SHANGHAI: China’s yuan rose to a more than three-week high against the dollar on Monday, benefiting from Federal Reserve Chair Jerome Powell’s dovish stance on policy.
The dollar fell as Powell’s comments indicated policymakers were in no hurry to exit stimulus and move towards raising rates.
Traders said the pace at which the Fed tapers its bond purchases will be the main factor in the dollar’s trend against major currencies. Markets will next look to US job reports due later this week and the Fed’s September meeting for more clues on when it will begin to wind down pandemic-era stimulus.
Prior to market opening, the People’s Bank of China (PBOC) set the midpoint rate at 6.4677 per dollar, 186 pips or 0.29% firmer than the previous fix of 6.4863, the strongest since Aug. 6.
In the spot market, onshore yuan opened at 6.4650 per dollar and rose to a high of 6.4640 at one point, the loftiest level since Aug. 6. By midday, it was changing hands at 6.4680, 31 pips firmer than the previous late session.
Gains in the yuan were largely in reaction to a softer dollar, but many traders and analysts expect yuan strength to be short-lived.
“Improving risk appetite supported the yuan, but economic fundamentals are unlikely to push the yuan to the highs hit in May,” said Li Liuyang, chief currency analyst at China Merchants Bank.
“The yuan’s depreciation risks are greater than appreciation risks,” he added, noting that the Fed and PBOC’s divergent positions on policy could cause the yuan’s premium to shrink and lead to capital outflow.

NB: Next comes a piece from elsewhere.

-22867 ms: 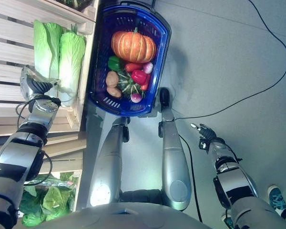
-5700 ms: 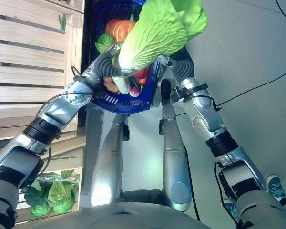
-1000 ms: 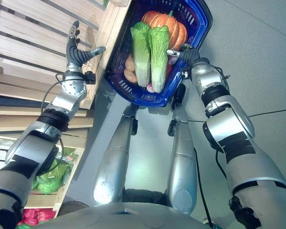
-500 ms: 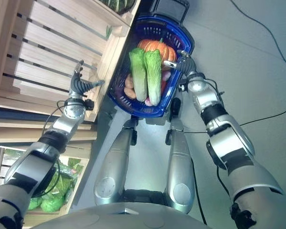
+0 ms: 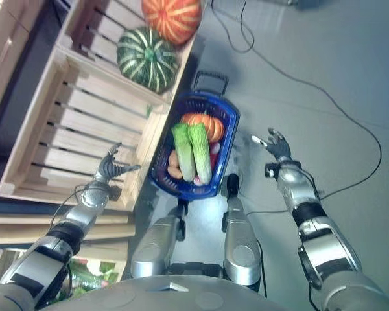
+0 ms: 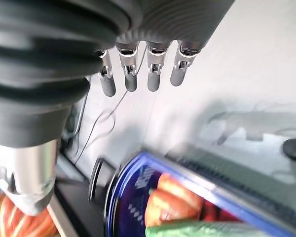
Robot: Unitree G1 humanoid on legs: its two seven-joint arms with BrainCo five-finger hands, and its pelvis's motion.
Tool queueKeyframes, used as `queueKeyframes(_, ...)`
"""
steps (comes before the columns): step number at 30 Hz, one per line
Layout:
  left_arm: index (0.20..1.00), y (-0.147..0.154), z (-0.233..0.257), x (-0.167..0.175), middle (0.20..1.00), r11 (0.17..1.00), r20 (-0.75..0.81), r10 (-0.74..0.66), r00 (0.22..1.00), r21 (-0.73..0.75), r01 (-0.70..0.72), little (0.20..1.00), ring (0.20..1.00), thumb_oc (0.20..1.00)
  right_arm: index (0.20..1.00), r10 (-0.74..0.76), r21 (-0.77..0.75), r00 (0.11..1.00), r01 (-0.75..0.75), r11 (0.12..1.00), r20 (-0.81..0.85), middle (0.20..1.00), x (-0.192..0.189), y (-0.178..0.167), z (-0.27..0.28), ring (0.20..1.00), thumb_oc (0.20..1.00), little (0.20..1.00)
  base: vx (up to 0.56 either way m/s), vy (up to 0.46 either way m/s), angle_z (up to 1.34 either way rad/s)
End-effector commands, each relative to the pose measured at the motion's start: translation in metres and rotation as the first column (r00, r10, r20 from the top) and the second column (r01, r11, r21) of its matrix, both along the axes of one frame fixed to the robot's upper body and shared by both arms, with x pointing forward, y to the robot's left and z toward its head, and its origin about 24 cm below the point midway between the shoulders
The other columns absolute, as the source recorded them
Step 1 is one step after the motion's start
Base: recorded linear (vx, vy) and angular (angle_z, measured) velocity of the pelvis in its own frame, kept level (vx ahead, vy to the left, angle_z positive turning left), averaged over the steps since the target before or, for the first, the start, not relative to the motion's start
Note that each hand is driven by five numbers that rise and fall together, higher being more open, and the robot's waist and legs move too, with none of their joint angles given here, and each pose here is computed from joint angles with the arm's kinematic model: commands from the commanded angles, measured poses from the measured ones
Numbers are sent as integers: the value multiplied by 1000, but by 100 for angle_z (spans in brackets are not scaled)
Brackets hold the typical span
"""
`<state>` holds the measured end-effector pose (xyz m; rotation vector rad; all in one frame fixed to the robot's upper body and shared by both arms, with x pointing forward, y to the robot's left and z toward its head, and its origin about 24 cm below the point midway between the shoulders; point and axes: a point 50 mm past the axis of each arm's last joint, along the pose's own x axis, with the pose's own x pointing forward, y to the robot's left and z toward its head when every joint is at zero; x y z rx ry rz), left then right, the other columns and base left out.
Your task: Pick up fruits and vegetables into the basket
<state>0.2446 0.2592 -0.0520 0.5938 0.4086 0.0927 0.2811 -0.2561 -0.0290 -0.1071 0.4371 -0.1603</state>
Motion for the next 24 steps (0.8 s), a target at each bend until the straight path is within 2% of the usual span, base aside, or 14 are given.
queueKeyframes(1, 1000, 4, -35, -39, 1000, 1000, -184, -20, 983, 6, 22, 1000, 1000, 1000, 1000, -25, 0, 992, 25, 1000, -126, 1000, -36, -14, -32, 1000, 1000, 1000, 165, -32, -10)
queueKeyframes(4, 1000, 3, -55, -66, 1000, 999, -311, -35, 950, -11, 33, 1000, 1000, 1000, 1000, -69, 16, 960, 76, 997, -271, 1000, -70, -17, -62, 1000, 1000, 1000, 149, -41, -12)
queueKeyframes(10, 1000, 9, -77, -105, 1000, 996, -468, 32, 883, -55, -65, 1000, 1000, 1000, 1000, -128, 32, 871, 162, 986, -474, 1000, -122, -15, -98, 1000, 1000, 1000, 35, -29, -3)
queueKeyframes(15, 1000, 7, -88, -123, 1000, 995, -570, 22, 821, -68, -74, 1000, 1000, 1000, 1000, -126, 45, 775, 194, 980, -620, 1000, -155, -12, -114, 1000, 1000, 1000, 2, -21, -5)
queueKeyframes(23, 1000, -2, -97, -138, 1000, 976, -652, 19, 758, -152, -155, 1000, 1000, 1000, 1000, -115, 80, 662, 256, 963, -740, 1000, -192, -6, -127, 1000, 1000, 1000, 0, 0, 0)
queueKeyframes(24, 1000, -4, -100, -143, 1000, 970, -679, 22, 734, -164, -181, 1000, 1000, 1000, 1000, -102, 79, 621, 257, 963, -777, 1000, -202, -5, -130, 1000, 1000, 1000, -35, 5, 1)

Markets expect the PBOC to roll out more easing measures and cut the amount of cash banks must hold as reserves later this year to bolster the economy, which has recently shown signs of losing steam as it deals with new COVID-19 restrictions.
“As the Fed shows no urgency for monetary policy tightening, the PBOC should gain more leeway in its monetary policy based on domestic macro dynamics, which have been losing momentum lately,” said Ken Cheung, chief Asian FX strategist at Mizuho Bank.